◆ **Exercise description**
Only the lines below starting at the one containing "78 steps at" and ending at the one containing "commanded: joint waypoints" belong in the answer, each copied exactly.
------------------------------------------------------------
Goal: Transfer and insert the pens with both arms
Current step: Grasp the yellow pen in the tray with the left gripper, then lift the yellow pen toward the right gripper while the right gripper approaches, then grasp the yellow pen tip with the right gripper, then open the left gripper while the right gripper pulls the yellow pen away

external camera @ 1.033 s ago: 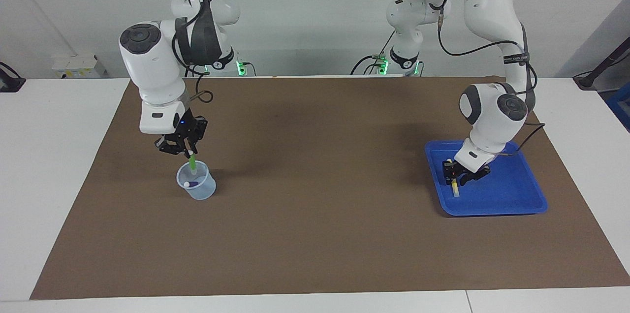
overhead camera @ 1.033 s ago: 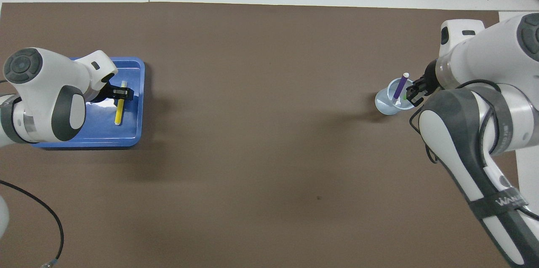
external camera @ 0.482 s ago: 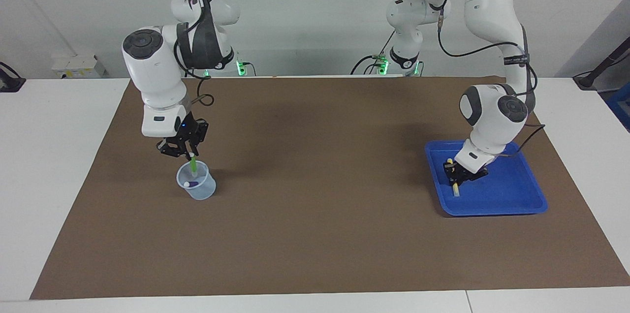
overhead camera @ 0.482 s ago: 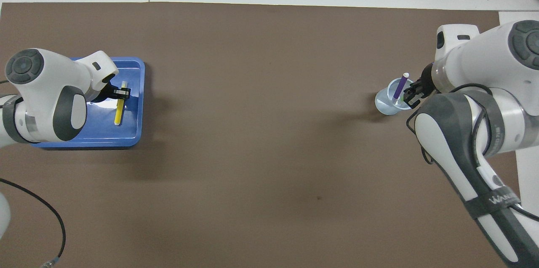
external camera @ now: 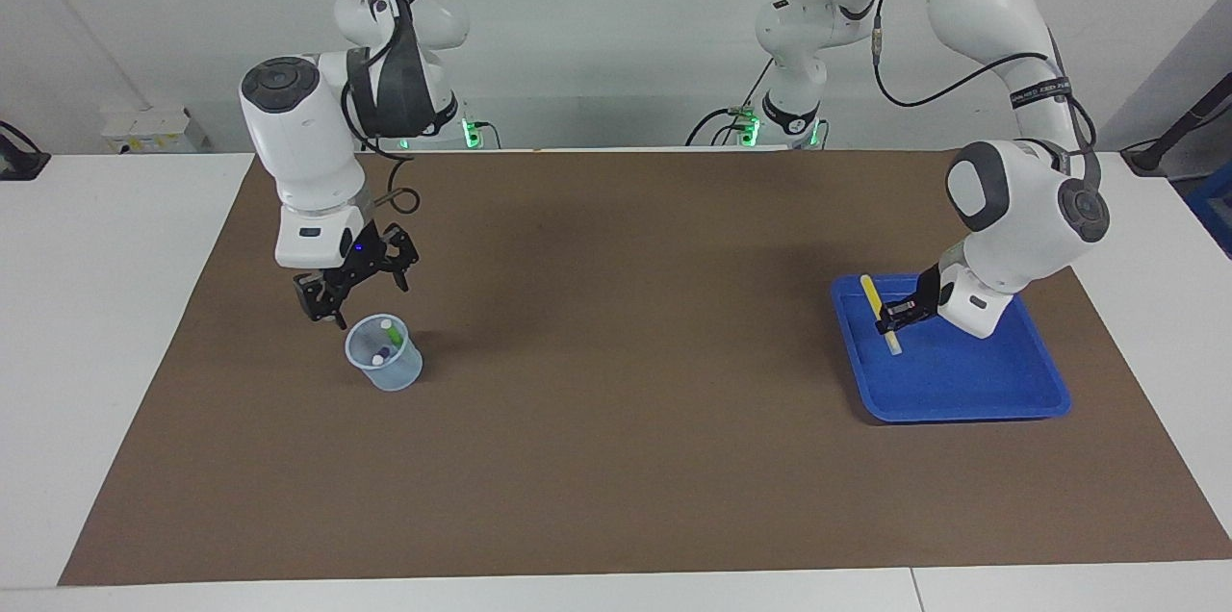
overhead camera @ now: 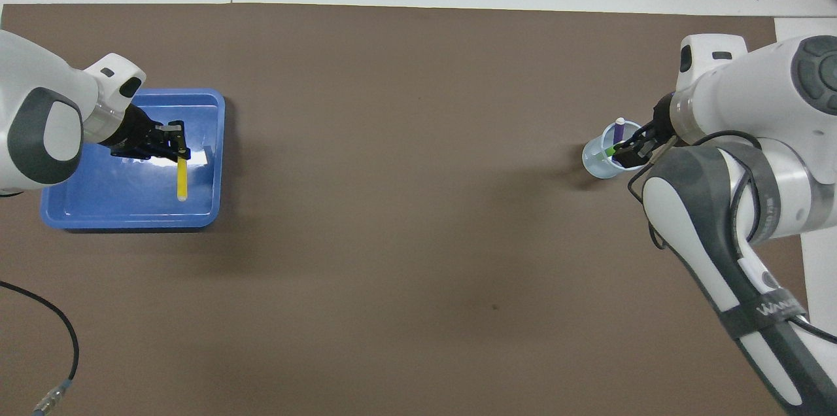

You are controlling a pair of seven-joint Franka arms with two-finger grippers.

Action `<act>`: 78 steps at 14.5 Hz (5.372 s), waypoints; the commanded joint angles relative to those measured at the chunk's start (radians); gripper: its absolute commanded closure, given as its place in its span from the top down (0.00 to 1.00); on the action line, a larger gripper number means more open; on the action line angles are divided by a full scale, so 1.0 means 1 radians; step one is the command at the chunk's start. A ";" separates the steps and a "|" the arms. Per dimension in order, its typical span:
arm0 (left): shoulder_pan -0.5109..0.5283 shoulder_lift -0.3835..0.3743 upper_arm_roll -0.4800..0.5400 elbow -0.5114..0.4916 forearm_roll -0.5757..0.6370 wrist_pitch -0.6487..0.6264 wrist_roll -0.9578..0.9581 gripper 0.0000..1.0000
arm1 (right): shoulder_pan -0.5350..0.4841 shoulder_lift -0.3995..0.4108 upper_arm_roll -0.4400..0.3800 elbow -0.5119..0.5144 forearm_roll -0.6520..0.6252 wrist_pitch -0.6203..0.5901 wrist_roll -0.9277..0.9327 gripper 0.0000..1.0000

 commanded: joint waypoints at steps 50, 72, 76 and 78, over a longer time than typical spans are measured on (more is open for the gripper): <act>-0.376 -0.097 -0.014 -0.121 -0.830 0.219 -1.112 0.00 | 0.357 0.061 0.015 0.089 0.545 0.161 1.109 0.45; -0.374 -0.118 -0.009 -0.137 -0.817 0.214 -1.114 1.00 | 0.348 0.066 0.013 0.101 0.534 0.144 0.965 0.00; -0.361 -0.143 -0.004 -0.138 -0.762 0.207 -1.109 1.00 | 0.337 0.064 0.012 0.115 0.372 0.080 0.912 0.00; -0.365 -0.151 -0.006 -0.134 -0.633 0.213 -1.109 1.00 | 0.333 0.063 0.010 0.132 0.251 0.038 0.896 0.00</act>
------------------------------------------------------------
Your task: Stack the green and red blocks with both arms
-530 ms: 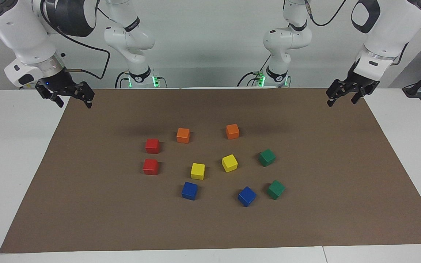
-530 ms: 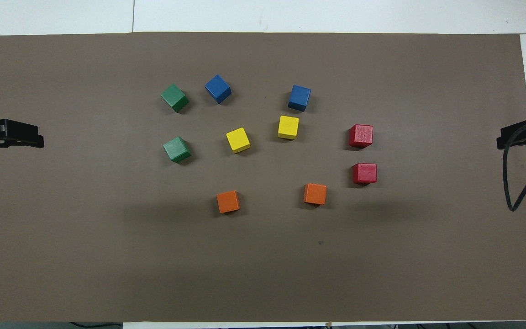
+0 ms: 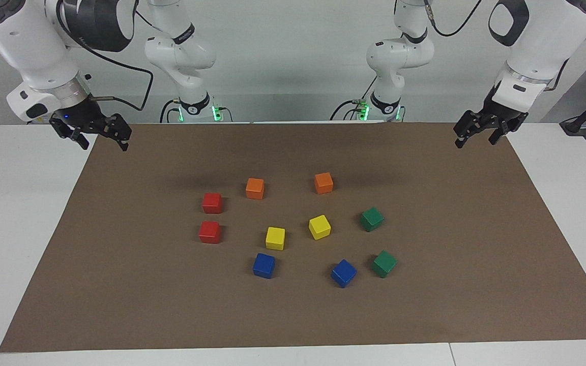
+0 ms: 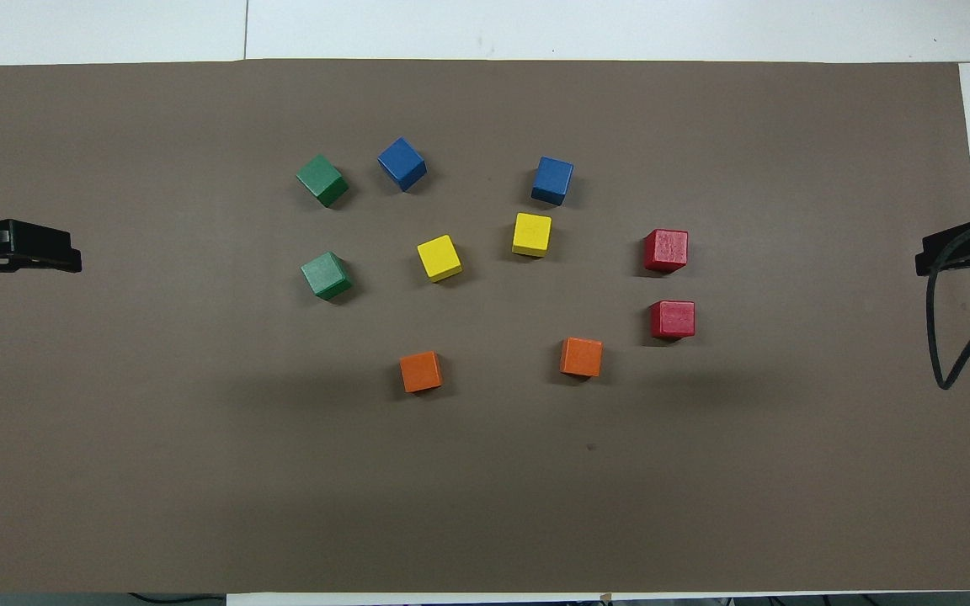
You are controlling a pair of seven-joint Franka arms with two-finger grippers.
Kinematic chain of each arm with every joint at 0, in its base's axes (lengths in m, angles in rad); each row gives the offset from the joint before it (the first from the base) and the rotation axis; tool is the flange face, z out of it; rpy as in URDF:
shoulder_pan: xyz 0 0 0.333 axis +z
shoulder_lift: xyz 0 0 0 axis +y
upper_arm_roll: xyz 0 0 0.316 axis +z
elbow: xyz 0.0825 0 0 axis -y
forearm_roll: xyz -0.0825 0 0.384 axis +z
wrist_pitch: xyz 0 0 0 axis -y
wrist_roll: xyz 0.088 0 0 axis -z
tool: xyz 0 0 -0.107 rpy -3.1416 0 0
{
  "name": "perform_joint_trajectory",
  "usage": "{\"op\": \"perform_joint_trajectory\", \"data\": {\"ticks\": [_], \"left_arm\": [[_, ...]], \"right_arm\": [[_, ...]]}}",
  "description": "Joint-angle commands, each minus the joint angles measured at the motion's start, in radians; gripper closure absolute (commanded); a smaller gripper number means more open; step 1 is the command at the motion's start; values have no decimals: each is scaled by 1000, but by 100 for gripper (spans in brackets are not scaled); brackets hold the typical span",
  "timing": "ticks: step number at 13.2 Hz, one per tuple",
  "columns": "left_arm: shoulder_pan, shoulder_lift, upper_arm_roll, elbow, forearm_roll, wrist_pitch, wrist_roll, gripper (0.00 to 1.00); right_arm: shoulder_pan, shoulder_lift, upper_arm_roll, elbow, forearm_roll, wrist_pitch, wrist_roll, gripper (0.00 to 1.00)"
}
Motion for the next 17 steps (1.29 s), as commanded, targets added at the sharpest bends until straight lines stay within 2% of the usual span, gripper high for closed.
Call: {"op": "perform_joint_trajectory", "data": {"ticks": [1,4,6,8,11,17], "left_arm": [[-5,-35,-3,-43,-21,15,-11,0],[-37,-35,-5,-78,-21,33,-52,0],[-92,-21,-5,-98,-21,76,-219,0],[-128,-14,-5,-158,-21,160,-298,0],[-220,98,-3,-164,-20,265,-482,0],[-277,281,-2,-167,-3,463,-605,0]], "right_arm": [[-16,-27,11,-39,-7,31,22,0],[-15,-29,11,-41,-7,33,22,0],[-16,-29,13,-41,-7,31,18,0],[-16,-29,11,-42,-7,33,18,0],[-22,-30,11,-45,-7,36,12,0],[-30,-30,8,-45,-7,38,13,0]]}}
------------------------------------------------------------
◆ **Solution for this exercise**
Action `<act>`: 78 steps at 14.5 Hz (5.372 s), waypoints; the commanded joint angles relative to those measured at the chunk's start (radians); gripper: its absolute commanded closure, given as its place in its span from the top down (0.00 to 1.00); on the action line, a larger gripper number means more open; on the action line angles are divided by a full scale, so 1.0 means 1 radians; step one is the command at the chunk's start. A ";" separates the steps and a "|" the arms. Per dimension in order, its typical span:
arm0 (left): shoulder_pan -0.5109..0.5283 shoulder_lift -0.3835..0.3743 upper_arm_roll -0.4800..0.5400 elbow -0.5114..0.4916 forearm_roll -0.5757..0.6370 wrist_pitch -0.6487..0.6264 wrist_roll -0.9578..0.9581 gripper 0.0000..1.0000
arm1 (right): shoulder_pan -0.5350..0.4841 shoulder_lift -0.3995..0.4108 upper_arm_roll -0.4400..0.3800 elbow -0.5119..0.5144 forearm_roll -0.6520..0.6252 wrist_pitch -0.6203..0.5901 wrist_roll -0.9277..0.9327 gripper 0.0000..1.0000

 commanded: joint waypoints at steps 50, 72, 76 and 78, over a longer time than typical spans are measured on (more is open for the gripper): <act>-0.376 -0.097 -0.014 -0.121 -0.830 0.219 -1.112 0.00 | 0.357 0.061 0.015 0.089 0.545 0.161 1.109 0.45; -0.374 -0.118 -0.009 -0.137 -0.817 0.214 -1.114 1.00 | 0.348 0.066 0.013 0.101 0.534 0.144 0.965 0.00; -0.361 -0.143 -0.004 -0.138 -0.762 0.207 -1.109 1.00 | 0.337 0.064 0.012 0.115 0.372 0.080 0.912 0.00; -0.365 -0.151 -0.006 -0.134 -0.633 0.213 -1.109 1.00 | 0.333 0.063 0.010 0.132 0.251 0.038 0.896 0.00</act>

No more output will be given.